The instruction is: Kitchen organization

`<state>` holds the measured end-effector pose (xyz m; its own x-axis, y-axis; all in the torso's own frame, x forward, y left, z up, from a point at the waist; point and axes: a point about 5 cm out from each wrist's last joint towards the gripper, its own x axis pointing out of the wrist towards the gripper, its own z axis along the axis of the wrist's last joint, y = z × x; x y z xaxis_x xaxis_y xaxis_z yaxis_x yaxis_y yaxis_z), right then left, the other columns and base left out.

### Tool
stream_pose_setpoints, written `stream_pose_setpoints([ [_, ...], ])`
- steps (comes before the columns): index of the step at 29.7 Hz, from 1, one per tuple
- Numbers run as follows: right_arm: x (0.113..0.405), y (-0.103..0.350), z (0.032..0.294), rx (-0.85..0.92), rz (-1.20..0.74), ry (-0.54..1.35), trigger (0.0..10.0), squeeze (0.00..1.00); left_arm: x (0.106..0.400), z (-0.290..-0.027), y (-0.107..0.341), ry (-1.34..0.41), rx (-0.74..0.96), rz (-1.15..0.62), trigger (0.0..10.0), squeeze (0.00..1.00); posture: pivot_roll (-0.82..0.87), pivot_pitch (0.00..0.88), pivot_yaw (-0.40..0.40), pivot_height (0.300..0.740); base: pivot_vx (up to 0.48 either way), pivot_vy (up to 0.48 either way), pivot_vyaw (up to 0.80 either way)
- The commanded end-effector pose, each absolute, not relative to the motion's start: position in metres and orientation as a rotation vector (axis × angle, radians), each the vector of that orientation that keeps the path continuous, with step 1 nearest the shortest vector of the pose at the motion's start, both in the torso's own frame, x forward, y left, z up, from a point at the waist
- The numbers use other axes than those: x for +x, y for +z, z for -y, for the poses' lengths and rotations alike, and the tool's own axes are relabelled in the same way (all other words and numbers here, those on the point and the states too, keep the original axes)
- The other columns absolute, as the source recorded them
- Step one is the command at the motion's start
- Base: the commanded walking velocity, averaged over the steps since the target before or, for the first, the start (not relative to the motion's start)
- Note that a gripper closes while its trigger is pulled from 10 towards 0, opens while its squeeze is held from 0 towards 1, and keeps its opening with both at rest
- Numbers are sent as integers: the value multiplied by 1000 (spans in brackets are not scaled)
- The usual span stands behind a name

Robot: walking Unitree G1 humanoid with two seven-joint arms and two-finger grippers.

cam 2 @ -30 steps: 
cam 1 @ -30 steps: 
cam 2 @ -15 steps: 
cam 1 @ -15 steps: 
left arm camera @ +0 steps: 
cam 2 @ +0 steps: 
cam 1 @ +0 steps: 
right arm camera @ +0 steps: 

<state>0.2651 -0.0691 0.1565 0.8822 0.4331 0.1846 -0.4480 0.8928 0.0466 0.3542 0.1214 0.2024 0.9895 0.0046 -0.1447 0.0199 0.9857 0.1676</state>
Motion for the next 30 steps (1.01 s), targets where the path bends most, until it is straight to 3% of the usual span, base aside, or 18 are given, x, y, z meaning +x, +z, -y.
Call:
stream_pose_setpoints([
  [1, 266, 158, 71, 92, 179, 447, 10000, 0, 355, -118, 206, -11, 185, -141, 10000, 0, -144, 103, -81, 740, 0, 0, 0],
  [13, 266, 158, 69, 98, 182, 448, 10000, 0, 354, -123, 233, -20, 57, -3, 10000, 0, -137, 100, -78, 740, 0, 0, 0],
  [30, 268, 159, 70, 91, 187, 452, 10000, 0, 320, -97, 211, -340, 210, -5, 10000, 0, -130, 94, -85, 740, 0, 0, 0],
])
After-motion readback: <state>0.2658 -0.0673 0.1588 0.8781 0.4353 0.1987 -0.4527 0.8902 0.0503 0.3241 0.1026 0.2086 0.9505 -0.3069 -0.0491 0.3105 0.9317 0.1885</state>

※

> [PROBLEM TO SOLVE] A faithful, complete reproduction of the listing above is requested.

> [RESPONSE BELOW]
The instruction is: Kitchen organization

`<state>` holds the measured end-effector pose (xyz m; its own x-axis, y-axis; all in the torso's own frame, x forward, y left, z up, from a point at the waist; point and axes: a point about 5 cm out from each wrist's last joint towards the gripper, its own x axis pointing out of the wrist towards the gripper, its own z axis along the axis of the wrist's last joint, y = z × x; x y z xaxis_x xaxis_y xaxis_z yaxis_x yaxis_y yaxis_z), right then left, the other columns and base left out.

### Tool
stream_pose_setpoints, written `stream_pose_setpoints([ [_, ...], ])`
- steps (comes before the columns): index of the step at 29.7 Hz, from 1, one per tuple
- Numbers run as follows: right_arm: x (0.113..0.405), y (-0.103..0.350), z (0.032..0.294), rx (-0.85..0.92), rz (-1.20..0.74), ry (-0.54..1.35), trigger (0.0..10.0), squeeze (0.00..1.00); left_arm: x (0.106..0.400), z (-0.290..-0.027), y (-0.107..0.341), ry (-1.34..0.41), rx (-0.74..0.96), rz (-1.15..0.62), trigger (0.0..10.0), squeeze (0.00..1.00); posture: pivot_roll (-0.82..0.87), pivot_pitch (0.00..0.88), pivot_yaw (-0.40..0.40), pivot_height (0.300..0.740); base: pivot_vx (up to 0.48 either way), pivot_vy (up to 0.48 either way), pivot_vyaw (up to 0.80 either way)
- The commanded end-effector pose, each absolute, not relative to the motion's start: position in metres and orientation as a rotation vector (axis × angle, radians), each the vector of that orientation that keeps the path continuous, with step 1 nearest the shortest vector of the pose at the motion's start, both in the torso's own frame, x forward, y left, z up, from a point at the waist
- The numbers use other axes than those: x for +x, y for +z, z for -y, for the poses' lengths and rotations alike, and the tool's own axes are relabelled in the same way (all other words and numbers here, those on the point and the states too, keep the original axes)
- The other columns absolute, as the source recorded them
- Step one is the command at the motion's start
- Base: the commanded walking velocity, averaged over the steps since the target before or, for the first, the start (not relative to the motion's start)
- Note that a gripper closes while its trigger is pulled from 10 towards 0, opens while its squeeze is held from 0 towards 1, and keeps its opening with both at rest
- Numbers are sent as integers: the value multiplied by 1000 (spans in brackets are not scaled)
- The usual span stands behind a name

Robot: walking Unitree G1 humanoid with two seven-joint arms and two-finger grippers.

cam 2 @ -30 steps: 
cam 1 @ -30 steps: 
cam 2 @ -15 steps: 
cam 1 @ -15 steps: 
left arm camera @ +0 steps: 
cam 2 @ +0 steps: 
cam 1 @ +0 steps: 
right arm camera @ +0 steps: 

<state>0.2651 -0.0691 0.1565 0.8822 0.4331 0.1846 -0.4480 0.8928 0.0466 0.3542 0.1214 0.2024 0.9895 0.0046 -0.1447 0.0199 0.9857 0.1676</state>
Motion for the next 30 steps (1.01 s), targets where the path bends most, until it is straight to 3% of the usual span, base aside, or 18 are given, x, y, z meaning +x, +z, -y.
Call:
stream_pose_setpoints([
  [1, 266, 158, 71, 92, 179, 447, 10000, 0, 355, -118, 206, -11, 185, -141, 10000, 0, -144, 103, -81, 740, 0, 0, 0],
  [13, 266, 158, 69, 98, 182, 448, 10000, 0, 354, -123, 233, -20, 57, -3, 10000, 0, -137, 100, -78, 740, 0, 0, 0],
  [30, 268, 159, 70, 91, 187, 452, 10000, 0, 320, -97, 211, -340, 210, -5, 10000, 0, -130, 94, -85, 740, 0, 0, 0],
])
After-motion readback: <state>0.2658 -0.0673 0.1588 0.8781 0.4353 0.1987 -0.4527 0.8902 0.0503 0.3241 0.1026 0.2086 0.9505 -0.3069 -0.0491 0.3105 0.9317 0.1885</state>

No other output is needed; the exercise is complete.